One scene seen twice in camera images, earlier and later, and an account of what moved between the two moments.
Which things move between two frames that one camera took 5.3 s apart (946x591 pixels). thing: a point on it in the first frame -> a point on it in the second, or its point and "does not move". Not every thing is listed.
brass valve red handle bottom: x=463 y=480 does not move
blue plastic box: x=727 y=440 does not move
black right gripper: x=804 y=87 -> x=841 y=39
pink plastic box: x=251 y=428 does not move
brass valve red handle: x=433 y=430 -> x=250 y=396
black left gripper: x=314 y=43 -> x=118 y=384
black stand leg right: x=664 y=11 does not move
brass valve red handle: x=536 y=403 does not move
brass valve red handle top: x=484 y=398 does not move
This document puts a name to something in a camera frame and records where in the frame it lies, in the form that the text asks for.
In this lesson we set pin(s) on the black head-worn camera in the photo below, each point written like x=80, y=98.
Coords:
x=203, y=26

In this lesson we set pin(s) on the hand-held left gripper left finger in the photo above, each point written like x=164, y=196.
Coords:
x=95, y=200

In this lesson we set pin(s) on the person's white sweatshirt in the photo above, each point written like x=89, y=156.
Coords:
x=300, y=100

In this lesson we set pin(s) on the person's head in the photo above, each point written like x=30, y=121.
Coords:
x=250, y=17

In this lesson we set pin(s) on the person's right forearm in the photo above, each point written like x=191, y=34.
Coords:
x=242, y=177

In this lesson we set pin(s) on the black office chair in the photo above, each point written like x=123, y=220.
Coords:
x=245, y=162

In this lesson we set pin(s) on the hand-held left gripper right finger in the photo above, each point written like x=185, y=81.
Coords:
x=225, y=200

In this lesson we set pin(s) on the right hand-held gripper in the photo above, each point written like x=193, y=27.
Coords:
○ ○ ○
◆ What this task involves: Restate the line containing "brass valve red handle top: x=484" and every remaining line of the records word for word. Add nothing.

◆ Response area:
brass valve red handle top: x=484 y=398 does not move
This document puts a name to something in a camera frame and records where in the frame it lies, in the form that the text asks for.
In this lesson we set pin(s) on the black head-worn camera in the photo below, each point written like x=80, y=98.
Coords:
x=203, y=26

In this lesson we set pin(s) on the hand-held left gripper left finger in the photo above, each point written like x=164, y=196.
Coords:
x=95, y=200

In this lesson we set pin(s) on the person's white sweatshirt in the photo above, each point written like x=89, y=156.
Coords:
x=300, y=100

In this lesson we set pin(s) on the person's head in the photo above, each point written like x=30, y=121.
Coords:
x=250, y=17

In this lesson we set pin(s) on the person's right forearm in the photo above, each point written like x=191, y=34.
Coords:
x=242, y=177

In this lesson we set pin(s) on the black office chair in the photo above, each point written like x=123, y=220.
Coords:
x=245, y=162

In this lesson we set pin(s) on the hand-held left gripper right finger in the photo above, each point written like x=185, y=81.
Coords:
x=225, y=200

In this lesson we set pin(s) on the right hand-held gripper in the photo above, each point written like x=193, y=27.
Coords:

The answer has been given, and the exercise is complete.